*** Block opens ***
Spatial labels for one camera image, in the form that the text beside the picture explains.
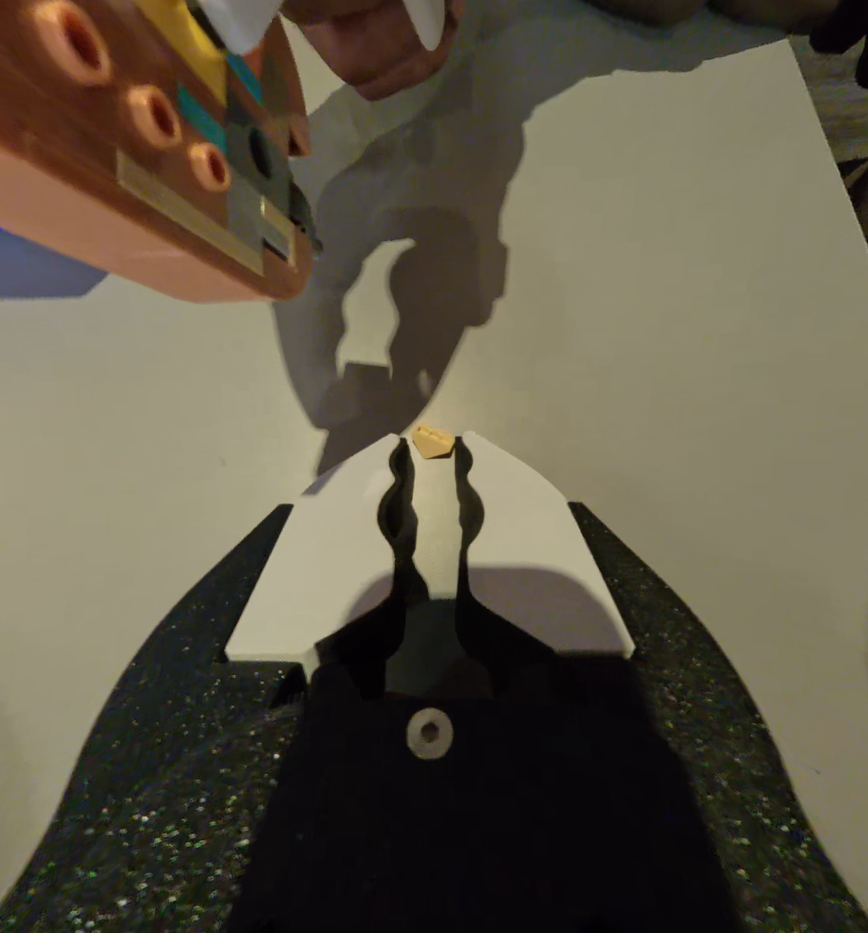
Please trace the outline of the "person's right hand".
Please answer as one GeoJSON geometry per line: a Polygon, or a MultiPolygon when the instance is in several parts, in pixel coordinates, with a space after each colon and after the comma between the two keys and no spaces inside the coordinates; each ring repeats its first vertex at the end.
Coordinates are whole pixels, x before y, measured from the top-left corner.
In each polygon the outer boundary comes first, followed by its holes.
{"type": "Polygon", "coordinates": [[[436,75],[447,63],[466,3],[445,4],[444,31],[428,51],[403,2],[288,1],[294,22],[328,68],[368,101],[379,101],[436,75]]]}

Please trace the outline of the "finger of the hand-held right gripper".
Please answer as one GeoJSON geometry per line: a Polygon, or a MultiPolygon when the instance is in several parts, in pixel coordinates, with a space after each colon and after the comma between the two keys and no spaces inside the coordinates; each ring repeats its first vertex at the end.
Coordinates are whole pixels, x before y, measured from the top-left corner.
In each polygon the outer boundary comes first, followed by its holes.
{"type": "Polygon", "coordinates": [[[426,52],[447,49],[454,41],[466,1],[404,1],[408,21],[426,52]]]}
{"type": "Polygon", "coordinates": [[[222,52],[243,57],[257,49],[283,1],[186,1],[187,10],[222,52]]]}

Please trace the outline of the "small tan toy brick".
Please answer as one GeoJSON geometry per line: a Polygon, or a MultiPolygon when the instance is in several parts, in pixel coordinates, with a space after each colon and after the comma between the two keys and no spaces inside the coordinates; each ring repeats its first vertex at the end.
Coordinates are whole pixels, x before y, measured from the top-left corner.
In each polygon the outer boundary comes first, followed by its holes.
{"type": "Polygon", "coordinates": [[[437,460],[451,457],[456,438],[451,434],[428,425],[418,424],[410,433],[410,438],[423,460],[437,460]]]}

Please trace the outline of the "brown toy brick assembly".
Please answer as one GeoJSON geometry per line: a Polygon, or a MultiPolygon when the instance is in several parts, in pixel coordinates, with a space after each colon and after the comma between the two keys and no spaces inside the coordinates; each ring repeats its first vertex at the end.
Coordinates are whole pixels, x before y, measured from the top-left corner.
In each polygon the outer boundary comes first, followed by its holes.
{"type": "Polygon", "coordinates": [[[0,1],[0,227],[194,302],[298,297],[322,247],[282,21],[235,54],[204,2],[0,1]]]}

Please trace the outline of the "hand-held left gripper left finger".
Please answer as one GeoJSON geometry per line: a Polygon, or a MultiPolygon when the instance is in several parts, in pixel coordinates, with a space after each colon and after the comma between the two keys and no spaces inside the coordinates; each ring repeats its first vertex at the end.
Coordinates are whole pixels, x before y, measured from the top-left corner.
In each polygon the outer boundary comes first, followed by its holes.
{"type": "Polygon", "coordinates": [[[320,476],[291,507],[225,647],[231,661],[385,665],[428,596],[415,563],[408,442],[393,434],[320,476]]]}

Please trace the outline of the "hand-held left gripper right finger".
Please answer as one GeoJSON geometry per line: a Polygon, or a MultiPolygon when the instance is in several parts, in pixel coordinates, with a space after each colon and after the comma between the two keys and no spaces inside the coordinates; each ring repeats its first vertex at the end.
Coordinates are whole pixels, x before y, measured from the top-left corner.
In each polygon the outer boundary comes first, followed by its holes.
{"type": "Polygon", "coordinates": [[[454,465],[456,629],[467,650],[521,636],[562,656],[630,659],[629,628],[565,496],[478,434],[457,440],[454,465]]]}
*** Block closes ***
# Problem details
Return, unchanged, the lines from the first line of the material through the line that holds "of the hand-held", inclusive, omitting pictures.

# Exercise response
Spatial labels for one camera image, in the form that the text beside the picture explains.
Please trace the outline of the "person's right hand".
Please answer as one GeoJSON geometry per line: a Polygon, or a MultiPolygon when the instance is in several parts, in pixel coordinates, with a space after each colon and after the comma between the two keys and no spaces inside the coordinates; each ring repeats its first vertex at the end.
Coordinates are whole pixels, x before y, measured from the top-left corner.
In each polygon the outer boundary comes first, followed by its holes.
{"type": "Polygon", "coordinates": [[[436,75],[447,63],[466,3],[445,4],[444,31],[428,51],[403,2],[288,1],[294,22],[328,68],[368,101],[379,101],[436,75]]]}

Please trace the outline of the "finger of the hand-held right gripper".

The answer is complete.